> TASK DESCRIPTION
Go to the line with "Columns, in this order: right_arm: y" in the records below, then output it and each following line exactly, up to and including the line with "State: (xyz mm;". Skip pictures and add nothing.

RECORDS FOR THIS EXERCISE START

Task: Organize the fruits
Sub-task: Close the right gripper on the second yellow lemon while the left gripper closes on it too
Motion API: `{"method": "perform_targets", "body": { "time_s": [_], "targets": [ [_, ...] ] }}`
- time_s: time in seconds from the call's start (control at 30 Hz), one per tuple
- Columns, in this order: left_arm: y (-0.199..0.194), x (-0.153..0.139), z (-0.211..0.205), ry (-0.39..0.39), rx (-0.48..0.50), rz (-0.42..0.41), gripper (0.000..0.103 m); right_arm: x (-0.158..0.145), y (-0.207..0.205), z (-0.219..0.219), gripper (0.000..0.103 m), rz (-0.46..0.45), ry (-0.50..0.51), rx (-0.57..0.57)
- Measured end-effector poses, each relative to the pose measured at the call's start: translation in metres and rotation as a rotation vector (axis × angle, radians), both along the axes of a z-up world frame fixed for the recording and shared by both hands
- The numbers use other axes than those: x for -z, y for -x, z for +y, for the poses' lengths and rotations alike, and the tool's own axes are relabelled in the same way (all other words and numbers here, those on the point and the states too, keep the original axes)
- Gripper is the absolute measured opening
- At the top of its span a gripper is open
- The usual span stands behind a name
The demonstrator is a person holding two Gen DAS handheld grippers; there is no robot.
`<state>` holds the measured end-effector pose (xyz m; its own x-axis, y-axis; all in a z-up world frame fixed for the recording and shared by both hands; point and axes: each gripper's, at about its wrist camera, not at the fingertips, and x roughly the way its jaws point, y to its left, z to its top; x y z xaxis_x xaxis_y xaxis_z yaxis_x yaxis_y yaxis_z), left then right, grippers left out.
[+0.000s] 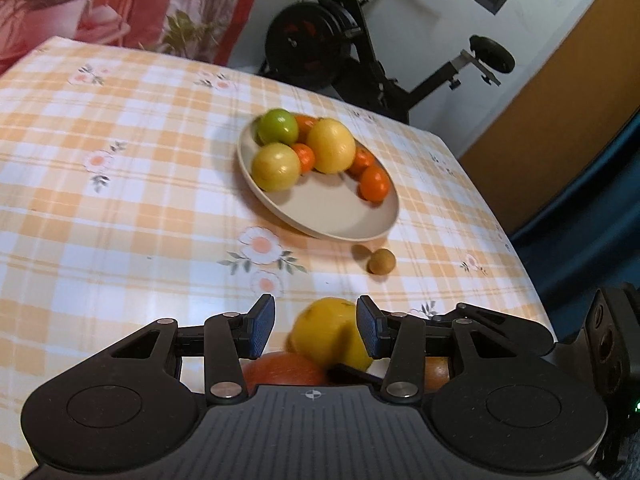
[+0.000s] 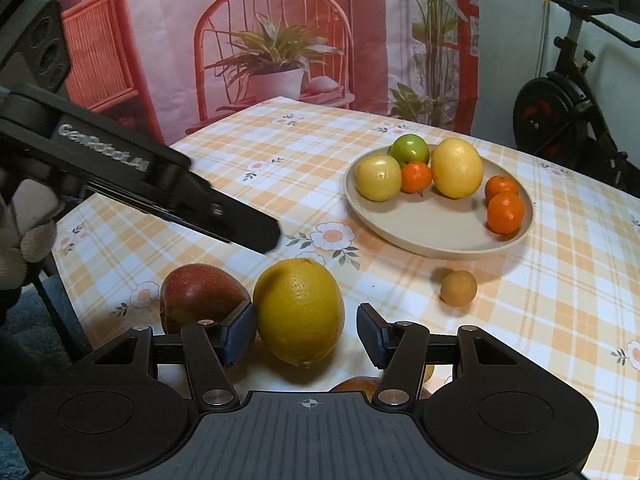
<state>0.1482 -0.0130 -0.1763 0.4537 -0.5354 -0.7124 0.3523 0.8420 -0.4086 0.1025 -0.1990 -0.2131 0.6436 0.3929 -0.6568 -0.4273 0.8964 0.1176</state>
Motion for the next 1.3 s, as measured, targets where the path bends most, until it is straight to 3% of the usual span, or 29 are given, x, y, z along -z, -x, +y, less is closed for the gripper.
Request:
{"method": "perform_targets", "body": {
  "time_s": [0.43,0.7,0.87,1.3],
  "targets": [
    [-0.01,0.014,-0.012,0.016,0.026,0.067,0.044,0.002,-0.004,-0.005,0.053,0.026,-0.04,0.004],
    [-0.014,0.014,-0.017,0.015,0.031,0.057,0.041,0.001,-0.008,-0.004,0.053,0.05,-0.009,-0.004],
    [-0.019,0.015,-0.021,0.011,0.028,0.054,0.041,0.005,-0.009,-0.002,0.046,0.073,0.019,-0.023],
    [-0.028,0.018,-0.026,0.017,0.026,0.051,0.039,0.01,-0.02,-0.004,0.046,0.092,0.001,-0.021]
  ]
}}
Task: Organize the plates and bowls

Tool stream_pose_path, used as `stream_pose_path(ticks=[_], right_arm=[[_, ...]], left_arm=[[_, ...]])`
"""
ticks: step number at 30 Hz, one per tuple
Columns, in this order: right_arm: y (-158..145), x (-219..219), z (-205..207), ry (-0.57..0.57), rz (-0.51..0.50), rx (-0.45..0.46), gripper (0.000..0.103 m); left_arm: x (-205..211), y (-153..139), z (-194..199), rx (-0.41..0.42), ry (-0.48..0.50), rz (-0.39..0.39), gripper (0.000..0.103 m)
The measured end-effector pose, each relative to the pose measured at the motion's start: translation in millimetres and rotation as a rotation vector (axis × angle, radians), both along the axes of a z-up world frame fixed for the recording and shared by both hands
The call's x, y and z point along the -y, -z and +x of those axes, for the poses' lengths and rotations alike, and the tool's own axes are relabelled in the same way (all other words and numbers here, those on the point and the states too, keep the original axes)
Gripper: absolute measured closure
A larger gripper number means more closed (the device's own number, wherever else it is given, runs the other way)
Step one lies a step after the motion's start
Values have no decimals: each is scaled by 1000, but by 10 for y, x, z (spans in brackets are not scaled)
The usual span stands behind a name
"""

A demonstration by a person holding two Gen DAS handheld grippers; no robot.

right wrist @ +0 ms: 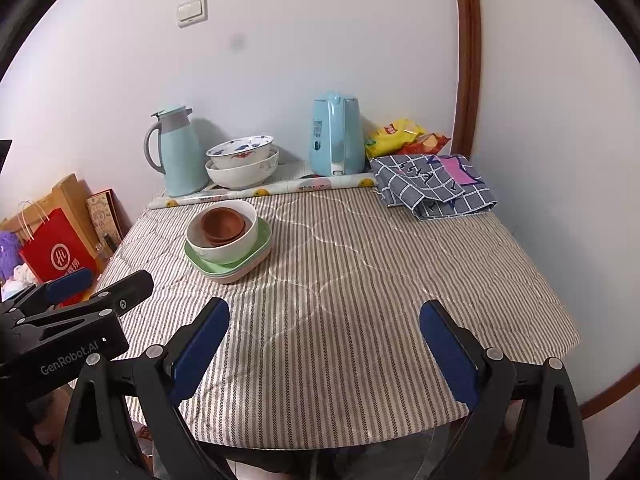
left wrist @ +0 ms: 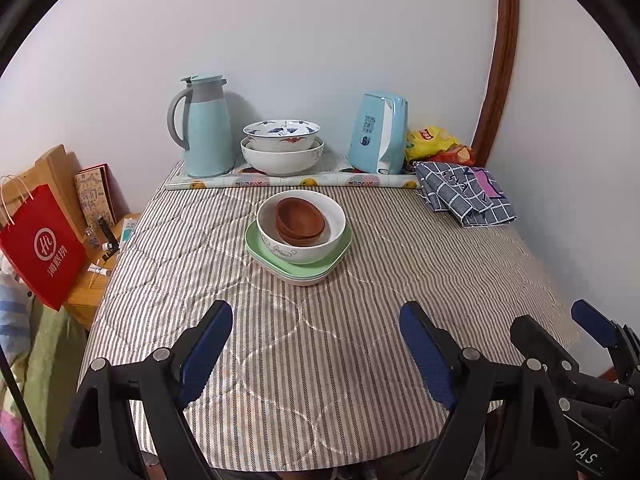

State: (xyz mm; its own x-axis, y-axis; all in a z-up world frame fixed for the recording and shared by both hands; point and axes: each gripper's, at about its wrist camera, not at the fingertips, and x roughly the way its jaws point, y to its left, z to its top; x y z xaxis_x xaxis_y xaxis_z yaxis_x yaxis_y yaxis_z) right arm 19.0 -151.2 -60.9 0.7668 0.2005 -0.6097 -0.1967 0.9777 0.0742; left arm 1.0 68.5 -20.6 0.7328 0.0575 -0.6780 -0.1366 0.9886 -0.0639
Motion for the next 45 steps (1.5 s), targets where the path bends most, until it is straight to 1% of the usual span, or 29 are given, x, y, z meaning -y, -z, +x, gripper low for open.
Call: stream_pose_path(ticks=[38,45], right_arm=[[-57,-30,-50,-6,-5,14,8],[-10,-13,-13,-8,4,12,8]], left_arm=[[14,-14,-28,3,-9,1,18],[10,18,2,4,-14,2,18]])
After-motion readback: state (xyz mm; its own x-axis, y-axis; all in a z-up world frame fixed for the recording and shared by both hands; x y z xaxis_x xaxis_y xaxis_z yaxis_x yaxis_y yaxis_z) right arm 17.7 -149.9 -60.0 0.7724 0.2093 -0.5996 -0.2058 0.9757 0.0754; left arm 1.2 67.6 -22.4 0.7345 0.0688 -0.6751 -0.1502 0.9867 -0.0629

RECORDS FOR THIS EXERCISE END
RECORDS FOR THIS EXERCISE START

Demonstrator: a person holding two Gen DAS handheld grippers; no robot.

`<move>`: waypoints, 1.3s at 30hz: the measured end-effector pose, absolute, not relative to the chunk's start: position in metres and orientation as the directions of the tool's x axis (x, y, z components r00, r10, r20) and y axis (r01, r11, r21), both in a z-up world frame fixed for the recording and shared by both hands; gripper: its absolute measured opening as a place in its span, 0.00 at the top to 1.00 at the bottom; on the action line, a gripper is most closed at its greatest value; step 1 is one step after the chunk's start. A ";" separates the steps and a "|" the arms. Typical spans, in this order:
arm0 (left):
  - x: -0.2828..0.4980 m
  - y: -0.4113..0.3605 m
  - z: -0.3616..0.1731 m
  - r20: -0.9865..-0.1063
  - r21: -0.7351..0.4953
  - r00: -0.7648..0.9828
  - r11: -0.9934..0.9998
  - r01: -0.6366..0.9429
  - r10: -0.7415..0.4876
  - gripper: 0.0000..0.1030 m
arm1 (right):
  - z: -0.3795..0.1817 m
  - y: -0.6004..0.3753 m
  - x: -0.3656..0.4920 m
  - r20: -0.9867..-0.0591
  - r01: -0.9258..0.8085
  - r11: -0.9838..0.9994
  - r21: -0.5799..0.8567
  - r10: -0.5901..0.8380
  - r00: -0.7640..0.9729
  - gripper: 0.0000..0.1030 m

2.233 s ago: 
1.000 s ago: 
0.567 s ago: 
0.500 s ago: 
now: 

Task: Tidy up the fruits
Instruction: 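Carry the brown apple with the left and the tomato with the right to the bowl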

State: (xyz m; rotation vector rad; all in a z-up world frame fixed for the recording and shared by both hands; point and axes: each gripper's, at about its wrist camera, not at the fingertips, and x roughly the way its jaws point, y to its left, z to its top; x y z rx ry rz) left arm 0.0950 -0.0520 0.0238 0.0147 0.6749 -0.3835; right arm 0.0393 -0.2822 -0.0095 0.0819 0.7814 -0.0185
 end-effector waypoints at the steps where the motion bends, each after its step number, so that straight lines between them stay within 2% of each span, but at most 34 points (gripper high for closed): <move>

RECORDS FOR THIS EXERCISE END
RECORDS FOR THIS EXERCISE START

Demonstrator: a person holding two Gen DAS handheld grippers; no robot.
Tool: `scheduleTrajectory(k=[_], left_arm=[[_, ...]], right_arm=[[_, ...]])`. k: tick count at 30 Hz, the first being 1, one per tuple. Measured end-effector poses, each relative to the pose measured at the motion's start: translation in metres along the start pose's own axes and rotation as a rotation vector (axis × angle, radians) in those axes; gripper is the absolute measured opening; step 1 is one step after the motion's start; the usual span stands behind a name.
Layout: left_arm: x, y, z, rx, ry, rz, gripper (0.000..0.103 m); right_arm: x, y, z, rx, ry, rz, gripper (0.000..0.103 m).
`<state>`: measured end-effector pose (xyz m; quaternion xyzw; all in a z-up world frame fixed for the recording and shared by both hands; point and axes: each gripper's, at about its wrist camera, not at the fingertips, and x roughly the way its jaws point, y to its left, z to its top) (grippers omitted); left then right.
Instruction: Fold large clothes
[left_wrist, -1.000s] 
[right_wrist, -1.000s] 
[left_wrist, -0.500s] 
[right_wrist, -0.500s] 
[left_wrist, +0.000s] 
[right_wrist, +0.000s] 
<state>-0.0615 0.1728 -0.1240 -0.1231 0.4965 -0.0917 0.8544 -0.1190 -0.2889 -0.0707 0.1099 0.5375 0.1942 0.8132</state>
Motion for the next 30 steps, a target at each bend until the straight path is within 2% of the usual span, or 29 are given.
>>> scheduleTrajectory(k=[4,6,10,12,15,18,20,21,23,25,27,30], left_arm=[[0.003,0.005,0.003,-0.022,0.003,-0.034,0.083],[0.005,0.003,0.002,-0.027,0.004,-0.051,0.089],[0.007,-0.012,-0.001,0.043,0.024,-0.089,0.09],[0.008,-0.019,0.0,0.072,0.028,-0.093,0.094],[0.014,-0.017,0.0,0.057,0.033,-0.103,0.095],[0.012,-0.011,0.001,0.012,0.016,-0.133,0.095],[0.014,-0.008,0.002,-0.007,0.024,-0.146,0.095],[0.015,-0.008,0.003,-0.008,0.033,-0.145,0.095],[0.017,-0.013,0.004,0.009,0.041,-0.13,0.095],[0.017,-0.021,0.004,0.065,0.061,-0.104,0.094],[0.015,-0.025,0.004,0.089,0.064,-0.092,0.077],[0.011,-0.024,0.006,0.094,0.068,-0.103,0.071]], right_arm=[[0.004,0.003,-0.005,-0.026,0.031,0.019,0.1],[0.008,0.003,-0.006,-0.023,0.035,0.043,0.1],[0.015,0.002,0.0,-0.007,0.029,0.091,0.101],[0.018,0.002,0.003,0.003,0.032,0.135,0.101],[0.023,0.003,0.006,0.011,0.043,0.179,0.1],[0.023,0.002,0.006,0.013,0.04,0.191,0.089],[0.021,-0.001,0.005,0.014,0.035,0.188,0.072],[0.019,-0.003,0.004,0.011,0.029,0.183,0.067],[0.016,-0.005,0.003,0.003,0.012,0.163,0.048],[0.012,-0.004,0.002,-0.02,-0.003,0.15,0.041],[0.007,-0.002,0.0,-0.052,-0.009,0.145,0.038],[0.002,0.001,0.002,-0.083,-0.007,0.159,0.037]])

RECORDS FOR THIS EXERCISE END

> OUTPUT OF THE EXERCISE
Columns, in this order: right_arm: y (-158..145), x (-219..219), z (-205..207), ry (-0.57..0.57), rz (-0.51..0.50), rx (-0.45..0.46), gripper (0.000..0.103 m); left_arm: x (-205..211), y (-153..139), z (-194..199), rx (-0.41..0.42), ry (-0.48..0.50), rz (-0.39..0.39), gripper (0.000..0.103 m)
The measured end-effector pose, each relative to the pose measured at the motion's start: translation in millimetres and rotation as a rotation vector (axis × angle, radians), both along the axes of a z-up world frame fixed for the recording and shared by both hands
The call's x, y and z point along the -y, -z and +x of those axes, for the poses' lengths and rotations alike, and the tool's own axes are relabelled in the same way (all other words and numbers here, those on the point and the states too, keep the original axes)
Gripper: absolute measured closure
A larger gripper number means more closed (the device's own number, wherever else it is given, runs the other way)
Step one lies a step after the motion's start
Values have no decimals: each is scaled by 1000, but by 10 for y, x, z (spans in brackets are not scaled)
The usual span stands behind a name
"""

A demonstration by a person holding two Gen DAS handheld grippers; no robot.

right wrist @ +0 ms: 
left wrist @ +0 ms: 

State: (xyz mm; its own x-axis, y-axis; all in a z-up world frame fixed for the recording and shared by both hands; point and axes: each gripper's, at about its wrist camera, not at the fingertips, and x roughly the way its jaws point, y to its left, z to its top; x y z xaxis_x xaxis_y xaxis_z yaxis_x yaxis_y yaxis_z) right arm 19.0 -151.2 -60.9 0.7668 0.2005 -0.6097 -0.1967 0.9777 0.0742; left arm 1.0 68.5 -20.6 0.7328 0.0575 -0.6780 -0.1366 0.9886 -0.0639

This exercise is done.